The left plot of attached Fig 2 shows Level-1 single electron/photon trigger rate as a function of the transverse energy (ET) threshold, while the right plot shows the rate reduction factor by the PiXTRK algorithm. For a threshold of 20 GeV, the rate of a single electron trigger can be reduced by a factor of about 6 when Level-1 e/γ objects are matched to pixel based tracks. It also allows lowering ET threshold from 35 to 20 GeV while keeping 50 kHz event rate. This means not having to apply higher thresholds in the energy of the elementary physics objects in the calorimeter based trigger. This is a big technological challenge as well and our exploratory studies have shown their feasibility and interest.

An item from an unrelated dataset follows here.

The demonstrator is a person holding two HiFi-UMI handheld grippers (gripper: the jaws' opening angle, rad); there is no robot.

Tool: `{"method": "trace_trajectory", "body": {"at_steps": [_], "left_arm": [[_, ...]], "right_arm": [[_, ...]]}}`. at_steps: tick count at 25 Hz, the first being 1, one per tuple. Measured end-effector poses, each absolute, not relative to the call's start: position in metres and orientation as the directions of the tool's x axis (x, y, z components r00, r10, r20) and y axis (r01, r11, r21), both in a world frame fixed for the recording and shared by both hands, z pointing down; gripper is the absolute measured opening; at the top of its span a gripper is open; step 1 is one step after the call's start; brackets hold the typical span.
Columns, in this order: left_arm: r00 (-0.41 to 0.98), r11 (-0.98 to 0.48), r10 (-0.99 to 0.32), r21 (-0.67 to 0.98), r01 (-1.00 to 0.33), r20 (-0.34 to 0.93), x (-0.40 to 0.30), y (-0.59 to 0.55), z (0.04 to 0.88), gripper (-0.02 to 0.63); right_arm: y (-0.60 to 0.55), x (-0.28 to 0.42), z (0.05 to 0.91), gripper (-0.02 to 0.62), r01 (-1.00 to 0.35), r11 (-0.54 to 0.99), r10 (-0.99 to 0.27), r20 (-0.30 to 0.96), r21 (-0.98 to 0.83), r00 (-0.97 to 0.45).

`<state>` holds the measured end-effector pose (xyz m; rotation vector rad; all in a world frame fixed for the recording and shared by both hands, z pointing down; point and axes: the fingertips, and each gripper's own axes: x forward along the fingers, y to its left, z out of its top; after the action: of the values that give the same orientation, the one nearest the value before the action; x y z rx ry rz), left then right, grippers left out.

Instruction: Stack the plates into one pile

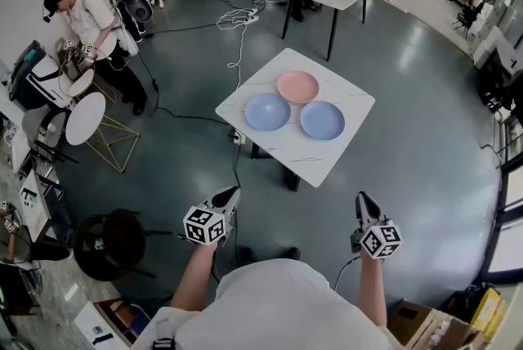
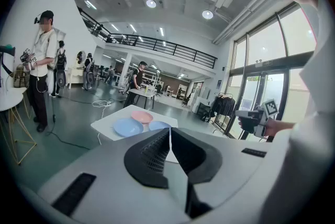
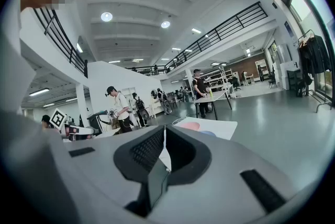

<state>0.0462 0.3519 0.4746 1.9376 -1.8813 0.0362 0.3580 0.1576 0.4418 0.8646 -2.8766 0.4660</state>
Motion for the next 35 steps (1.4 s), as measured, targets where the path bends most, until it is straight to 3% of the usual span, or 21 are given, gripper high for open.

Since the Level-1 latency for CMS upgrade is designed to be about 12.5 microsecond, the new Level-1 pixel track matching should be done very quickly in less than few micro seconds. In order to implement the PiXTRK algorithm, we considered to use the new generation of FPGA’s (field programmable gate array) and multi process units (Intel Xeon Phi Co-processor or GPGPU) or even more novel firmware and hardware solutions, this has been started in the last part of this project.

We performed in a complementary way to this work the development of an innovative position sensitive pixelated sensor to detect and measure with high precision the coordinates of the ionizing particles. The silicon avalanche pixel sensors (APiX) is based on the vertical integration of avalanche pixels connected in pairs and operated in coincidence with embedded digital electronics on the chip. The APiX sensor addresses the need to minimize the material budget and related multiple scattering effects in tracking systems requiring a high spatial resolution in the presence of a large occupancy. The expected operation of the new sensor features low noise, low power consumption and suitable radiation tolerance. The APiX device provides on-chip digital information on the position of the impact coordinate of the impinging charged particle and can be seen as the building block of a modular system of pixelated arrays, implementing a sparsified readout. The technological challenges are the 3D the vertical integration of the device under CMOS processes and integration of electronics. The outcome of this R&D activity can be beneficial to a number of other fields, including: research instrumentation; biomedical applications (e.g.: with beta-emitters); electron microscopy; CMOS imagers; other (industrial quality controls, homeland security etc). Similarly the work on real time processing and fast algorithm is useful in many other fields of research (ex astrophysics) but also applied to Medical Imaging or several other computing areas.